Work request:
The lines to reproduce from the material below are those from the one containing "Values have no" through the one containing "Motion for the", both included; write them out exactly and add nothing.

************

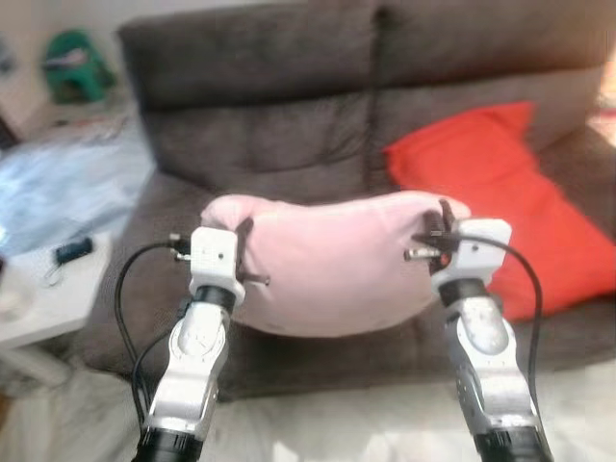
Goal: Move the pillow to the sofa from floor
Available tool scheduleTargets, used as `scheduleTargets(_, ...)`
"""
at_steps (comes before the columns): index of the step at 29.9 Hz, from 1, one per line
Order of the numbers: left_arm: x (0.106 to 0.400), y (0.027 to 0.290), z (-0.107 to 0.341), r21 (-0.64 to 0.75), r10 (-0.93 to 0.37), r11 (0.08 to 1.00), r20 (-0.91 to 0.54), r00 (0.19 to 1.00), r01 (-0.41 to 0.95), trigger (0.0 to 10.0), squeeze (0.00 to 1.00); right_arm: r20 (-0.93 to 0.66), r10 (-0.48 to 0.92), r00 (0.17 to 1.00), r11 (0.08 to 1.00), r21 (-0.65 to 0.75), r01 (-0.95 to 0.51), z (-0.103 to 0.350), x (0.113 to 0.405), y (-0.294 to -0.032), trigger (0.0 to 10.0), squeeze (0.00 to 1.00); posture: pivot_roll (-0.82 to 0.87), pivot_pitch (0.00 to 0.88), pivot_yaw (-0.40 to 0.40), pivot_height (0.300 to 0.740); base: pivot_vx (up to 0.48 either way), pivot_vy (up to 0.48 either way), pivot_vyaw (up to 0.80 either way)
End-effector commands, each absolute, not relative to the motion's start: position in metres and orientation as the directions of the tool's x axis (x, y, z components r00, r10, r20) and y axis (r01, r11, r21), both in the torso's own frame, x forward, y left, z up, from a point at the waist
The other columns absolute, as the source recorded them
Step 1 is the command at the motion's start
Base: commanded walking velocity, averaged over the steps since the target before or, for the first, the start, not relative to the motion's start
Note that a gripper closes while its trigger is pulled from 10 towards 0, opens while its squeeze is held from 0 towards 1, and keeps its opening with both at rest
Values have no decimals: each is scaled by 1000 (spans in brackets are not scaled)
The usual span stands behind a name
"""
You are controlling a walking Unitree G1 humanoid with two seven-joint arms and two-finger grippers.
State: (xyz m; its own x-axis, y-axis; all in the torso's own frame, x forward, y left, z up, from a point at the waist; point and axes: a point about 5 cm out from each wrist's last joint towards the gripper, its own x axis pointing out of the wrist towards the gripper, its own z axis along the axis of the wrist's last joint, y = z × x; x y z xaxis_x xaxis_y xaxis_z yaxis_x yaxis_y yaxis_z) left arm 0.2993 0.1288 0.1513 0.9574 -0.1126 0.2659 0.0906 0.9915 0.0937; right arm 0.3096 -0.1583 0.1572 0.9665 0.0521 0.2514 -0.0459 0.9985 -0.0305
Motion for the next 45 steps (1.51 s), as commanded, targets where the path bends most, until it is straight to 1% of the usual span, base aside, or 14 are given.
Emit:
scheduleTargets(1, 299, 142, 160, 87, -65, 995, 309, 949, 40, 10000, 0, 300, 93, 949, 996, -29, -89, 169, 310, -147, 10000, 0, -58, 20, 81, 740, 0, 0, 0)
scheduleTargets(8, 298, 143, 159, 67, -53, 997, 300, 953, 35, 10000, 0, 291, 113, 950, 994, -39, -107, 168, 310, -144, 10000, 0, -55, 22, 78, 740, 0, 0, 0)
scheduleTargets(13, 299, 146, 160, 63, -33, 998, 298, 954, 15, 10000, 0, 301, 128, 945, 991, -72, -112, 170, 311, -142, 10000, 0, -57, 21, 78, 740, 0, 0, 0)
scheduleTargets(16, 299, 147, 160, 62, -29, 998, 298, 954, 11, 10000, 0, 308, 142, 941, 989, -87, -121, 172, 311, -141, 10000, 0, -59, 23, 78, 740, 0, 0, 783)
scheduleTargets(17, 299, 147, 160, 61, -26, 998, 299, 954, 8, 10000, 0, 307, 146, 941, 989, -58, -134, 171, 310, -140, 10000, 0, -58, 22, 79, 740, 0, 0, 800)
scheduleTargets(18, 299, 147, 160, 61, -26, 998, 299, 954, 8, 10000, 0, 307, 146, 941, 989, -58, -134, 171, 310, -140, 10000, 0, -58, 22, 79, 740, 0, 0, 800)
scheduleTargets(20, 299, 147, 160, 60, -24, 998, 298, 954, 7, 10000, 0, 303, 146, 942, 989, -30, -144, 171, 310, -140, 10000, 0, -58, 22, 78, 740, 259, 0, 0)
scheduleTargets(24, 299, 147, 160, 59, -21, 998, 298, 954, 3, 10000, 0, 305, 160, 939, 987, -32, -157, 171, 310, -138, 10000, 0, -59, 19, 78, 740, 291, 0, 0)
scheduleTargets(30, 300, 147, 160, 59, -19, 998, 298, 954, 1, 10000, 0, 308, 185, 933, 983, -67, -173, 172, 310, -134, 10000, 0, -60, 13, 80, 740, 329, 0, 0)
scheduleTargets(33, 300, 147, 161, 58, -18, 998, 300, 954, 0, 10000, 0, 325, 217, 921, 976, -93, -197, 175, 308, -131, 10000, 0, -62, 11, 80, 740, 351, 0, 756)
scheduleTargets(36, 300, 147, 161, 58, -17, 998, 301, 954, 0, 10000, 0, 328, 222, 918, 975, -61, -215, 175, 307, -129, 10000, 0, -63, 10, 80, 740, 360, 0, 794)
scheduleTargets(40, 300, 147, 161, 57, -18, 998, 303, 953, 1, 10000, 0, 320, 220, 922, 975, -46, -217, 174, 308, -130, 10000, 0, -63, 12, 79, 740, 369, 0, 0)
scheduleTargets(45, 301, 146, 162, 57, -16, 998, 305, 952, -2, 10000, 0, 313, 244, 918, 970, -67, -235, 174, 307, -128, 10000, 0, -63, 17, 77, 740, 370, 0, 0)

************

Reply:
Values have no decimals: each is scaled by 1000 (spans in brackets are not scaled)
The usual span stands behind a name
"""
You are controlling a walking Unitree G1 humanoid with two seven-joint arms and two-finger grippers.
State: (xyz m; its own x-axis, y-axis; all in the torso's own frame, x forward, y left, z up, from a point at the waist; point and axes: a point about 5 cm out from each wrist's last joint towards the gripper, its own x axis pointing out of the wrist towards the gripper, its own z axis along the axis of the wrist's last joint, y = z × x; x y z xaxis_x xaxis_y xaxis_z yaxis_x yaxis_y yaxis_z) left arm 0.2993 0.1288 0.1513 0.9574 -0.1126 0.2659 0.0906 0.9915 0.0937; right arm 0.3096 -0.1583 0.1572 0.9665 0.0521 0.2514 -0.0459 0.9985 -0.0305
Motion for the next 45 steps (1.51 s), as commanded, targets where the path bends most, until it is straight to 1% of the usual span, base aside, or 14 are given.

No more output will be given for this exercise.